-------- Data segment --------

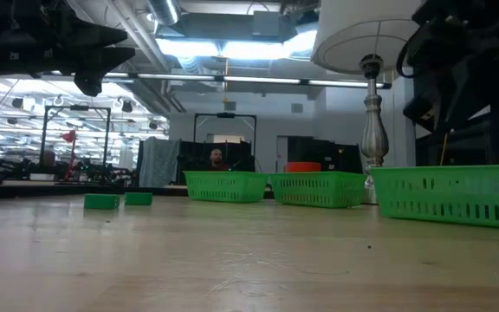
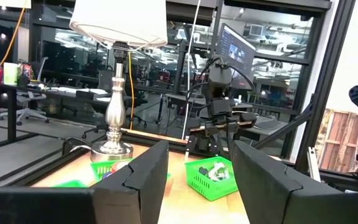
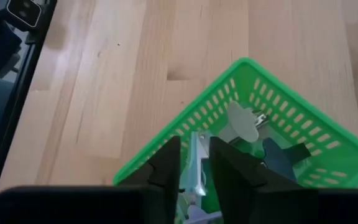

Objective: Pick and place Stapler, Stapler remover, tape
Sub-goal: Put the blue stapler into the top basket

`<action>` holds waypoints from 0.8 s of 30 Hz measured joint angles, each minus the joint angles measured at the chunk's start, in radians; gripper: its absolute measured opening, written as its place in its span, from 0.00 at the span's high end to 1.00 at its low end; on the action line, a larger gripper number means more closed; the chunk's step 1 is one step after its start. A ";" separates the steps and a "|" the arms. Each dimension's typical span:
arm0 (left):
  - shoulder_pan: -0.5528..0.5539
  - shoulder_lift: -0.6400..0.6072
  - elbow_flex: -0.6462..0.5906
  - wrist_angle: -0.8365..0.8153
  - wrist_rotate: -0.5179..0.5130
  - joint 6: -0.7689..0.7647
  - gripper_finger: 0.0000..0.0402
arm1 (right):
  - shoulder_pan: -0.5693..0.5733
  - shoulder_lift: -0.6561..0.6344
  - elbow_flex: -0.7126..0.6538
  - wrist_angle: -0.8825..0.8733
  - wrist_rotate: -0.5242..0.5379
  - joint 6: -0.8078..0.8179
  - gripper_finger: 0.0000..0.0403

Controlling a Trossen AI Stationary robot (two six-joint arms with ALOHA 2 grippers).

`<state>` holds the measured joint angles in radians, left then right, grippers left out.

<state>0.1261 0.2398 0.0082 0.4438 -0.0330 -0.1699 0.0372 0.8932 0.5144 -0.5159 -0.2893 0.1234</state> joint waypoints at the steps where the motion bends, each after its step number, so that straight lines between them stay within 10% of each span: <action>1: 0.000 0.000 0.000 0.000 0.000 0.000 0.57 | 0.000 0.000 0.000 0.000 0.000 0.000 0.76; 10: 0.000 0.000 0.000 0.000 0.000 0.000 0.57 | 0.000 -0.058 0.000 0.096 0.089 -0.031 0.57; 24: 0.000 0.000 0.000 0.000 0.000 0.000 0.57 | -0.004 -0.379 -0.066 0.179 0.218 0.045 0.56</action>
<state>0.1261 0.2401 0.0085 0.4436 -0.0330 -0.1699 0.0330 0.5143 0.4485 -0.3372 -0.0709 0.1682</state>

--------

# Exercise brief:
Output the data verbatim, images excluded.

# Exercise solution:
Objective: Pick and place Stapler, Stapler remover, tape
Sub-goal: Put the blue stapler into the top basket

`<action>` holds waypoints from 0.8 s of 30 Hz measured joint angles, each minus the joint angles measured at the chunk's start, in radians; gripper: its absolute measured opening, written as its place in its span, from 0.00 at the span's high end to 1.00 at its low end; on the action line, a larger gripper number means more closed; the chunk's step 1 is one step after its start. A ";" separates the steps and a "|" the arms. Each dimension's typical span:
arm0 (left):
  - shoulder_pan: -0.5528..0.5539
  - shoulder_lift: -0.6400..0.6072
  - elbow_flex: -0.6462..0.5906
  - wrist_angle: -0.8365..0.8153
  - wrist_rotate: -0.5179..0.5130
  - joint 6: -0.7689..0.7647
  - gripper_finger: 0.0000..0.0402
arm1 (right):
  - shoulder_pan: -0.5693..0.5733
  - shoulder_lift: -0.6561..0.6344
  - elbow_flex: -0.7126..0.6538
  - wrist_angle: -0.8825..0.8733
  - wrist_rotate: -0.5242..0.5379
  - joint 6: -0.8078..0.8179
  - gripper_finger: 0.0000..0.0403

Controlling a Trossen AI Stationary robot (two six-joint arms with ALOHA 2 grippers).

`<state>` holds the measured joint angles in radians, left then right, grippers left out.

<state>0.1261 0.2398 0.0082 0.4438 -0.0330 -0.1699 0.0372 0.8932 0.5144 -0.5159 -0.2893 0.1234</state> joint waypoints at the steps where the motion bends, each after its step number, so that straight lines between them stay within 10% of each span: <action>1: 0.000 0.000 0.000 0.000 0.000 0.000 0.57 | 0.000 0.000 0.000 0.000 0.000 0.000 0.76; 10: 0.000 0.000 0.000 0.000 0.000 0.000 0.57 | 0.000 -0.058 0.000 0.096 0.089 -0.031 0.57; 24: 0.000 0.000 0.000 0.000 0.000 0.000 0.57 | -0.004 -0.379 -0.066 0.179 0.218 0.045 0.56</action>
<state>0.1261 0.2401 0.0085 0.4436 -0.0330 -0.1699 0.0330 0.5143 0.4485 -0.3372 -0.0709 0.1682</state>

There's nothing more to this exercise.